There are times in Kenya when I just have to laugh. Most often, this is at myself. There are some situations that are just so foreign, so culturally different, so confusing and there are some situations in which I am just so clumsy, so stupid, so ridiculous that I just laugh to myself and take a moment to be happy to be alive in Kenya.
There was the time I told our host brother, Paul, that we milk chickens in the United States and tried to blame it on the language barrier… we were speaking in English.
There was the time we were walking home after a heavy rain and got so stuck in the mud that I was bent double laughing, and then fell into a puddle.
There was a time we were leading a Girls Empowerment Team workshop and we had to ask 10 boys to help us construct our hand-washing structure…”but sometimes, girls, we really aren’t that strong.”
There was the time our mama got very concerned about “those spots on our faces” and we tried to pass off our acne as a reaction to the equatorial sun and she told us to stay inside so they would heal.

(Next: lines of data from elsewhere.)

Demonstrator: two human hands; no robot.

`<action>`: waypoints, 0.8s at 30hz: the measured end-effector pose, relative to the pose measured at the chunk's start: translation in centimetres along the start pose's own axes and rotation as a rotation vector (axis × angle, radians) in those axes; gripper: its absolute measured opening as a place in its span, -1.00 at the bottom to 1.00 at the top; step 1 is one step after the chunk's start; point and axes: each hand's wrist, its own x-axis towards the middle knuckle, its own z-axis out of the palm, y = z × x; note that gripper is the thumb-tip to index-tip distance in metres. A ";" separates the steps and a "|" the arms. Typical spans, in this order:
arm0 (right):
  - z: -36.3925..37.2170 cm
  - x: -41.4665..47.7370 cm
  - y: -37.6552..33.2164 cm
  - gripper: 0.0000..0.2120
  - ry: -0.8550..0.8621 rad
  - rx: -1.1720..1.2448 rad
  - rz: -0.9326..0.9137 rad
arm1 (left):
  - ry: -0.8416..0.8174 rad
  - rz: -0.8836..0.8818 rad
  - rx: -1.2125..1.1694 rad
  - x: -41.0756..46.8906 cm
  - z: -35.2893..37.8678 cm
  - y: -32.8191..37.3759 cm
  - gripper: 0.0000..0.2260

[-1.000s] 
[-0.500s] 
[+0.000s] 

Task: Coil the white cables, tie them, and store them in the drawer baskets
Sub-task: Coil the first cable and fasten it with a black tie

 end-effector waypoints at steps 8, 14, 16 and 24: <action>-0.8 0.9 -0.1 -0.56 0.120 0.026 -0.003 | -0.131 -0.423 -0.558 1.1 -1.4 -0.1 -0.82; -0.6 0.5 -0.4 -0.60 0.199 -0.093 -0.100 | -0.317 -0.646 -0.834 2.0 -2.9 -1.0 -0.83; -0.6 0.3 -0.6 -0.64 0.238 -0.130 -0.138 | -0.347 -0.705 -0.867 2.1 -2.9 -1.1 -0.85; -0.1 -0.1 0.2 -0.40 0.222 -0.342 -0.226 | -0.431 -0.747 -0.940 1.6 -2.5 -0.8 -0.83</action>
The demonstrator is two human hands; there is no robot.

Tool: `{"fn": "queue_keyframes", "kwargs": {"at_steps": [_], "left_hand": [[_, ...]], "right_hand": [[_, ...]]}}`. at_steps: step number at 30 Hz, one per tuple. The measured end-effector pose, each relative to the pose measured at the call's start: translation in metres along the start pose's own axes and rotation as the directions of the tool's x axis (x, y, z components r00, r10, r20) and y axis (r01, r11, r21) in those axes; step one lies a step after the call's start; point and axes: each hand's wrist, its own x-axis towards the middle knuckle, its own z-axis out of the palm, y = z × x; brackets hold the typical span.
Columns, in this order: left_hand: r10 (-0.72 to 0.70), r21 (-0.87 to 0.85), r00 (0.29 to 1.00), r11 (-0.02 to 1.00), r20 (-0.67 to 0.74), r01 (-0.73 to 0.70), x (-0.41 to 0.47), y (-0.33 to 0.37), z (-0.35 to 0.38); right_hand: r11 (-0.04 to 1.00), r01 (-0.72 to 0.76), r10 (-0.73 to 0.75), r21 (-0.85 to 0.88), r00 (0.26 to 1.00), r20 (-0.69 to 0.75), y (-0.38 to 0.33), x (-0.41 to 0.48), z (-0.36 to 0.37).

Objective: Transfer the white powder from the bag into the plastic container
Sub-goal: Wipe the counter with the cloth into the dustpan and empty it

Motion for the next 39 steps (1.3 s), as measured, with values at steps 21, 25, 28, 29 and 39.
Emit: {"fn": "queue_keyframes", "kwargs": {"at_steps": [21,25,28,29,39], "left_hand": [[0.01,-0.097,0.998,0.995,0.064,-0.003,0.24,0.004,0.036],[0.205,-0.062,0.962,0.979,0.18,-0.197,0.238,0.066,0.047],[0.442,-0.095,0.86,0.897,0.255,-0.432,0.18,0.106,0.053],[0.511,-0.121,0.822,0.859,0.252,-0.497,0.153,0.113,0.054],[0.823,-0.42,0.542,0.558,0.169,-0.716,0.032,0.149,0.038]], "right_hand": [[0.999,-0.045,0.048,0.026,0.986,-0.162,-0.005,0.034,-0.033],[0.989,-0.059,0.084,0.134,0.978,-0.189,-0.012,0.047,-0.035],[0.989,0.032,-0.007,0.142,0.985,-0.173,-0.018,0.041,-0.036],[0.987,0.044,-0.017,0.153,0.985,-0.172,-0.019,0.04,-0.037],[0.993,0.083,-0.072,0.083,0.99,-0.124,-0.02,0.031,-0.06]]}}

There was the time I introduced myself to a woman and she said, “it would help me if you changed your name to Cynthia.”
There was the time I went to visit my former host mama and she told me I had added a lot of weight since I joined university…whoops.
There was the time Mariah wasn’t feeling well and I went to sit down to breakfast and our mama told me I also had to take Mariah’s portion of 4 hard-boiled eggs in addition to my own.
There was the time at a Girls Empowerment Team workshop that the class 4 and 5 students asked me “do you know how to shake your hips?”
There was the time we were stuck inside a school for four hours because it was hailing on the equator… what?
There was the time I was trying to describe someone’s outfit and forgot that here, ‘pants’ means underwear… trousers, Callie, trousers.
There was the time the 2-litre of water was frozen and, as I attempted to pour it into a glass, it exploded all over the ugali and I screamed.
There was the time I was laughing so hard about the water explosion and the chicken-milking that I started crying and Paul said “please don’t cry, Callie, or I will also start.”
There were the hundred times when, visiting a school, I was told “Callie, we move” and 15 minutes into our walk I am told where we are moving.
There was the time we thought we were having a conversation with our mama about the farm and the next thing we knew we were being fitted for Kenyan dresses… there goes 2000 shillings.
The list goes on and on… and I love that it does. There is so much in our days here, so much which could bring me down, cause me to lose my hope, exhaust me that it’s too much to also think about and analyze these other, often embarrassing moments. Instead, it’s nice to just laugh and relish in the absurdity.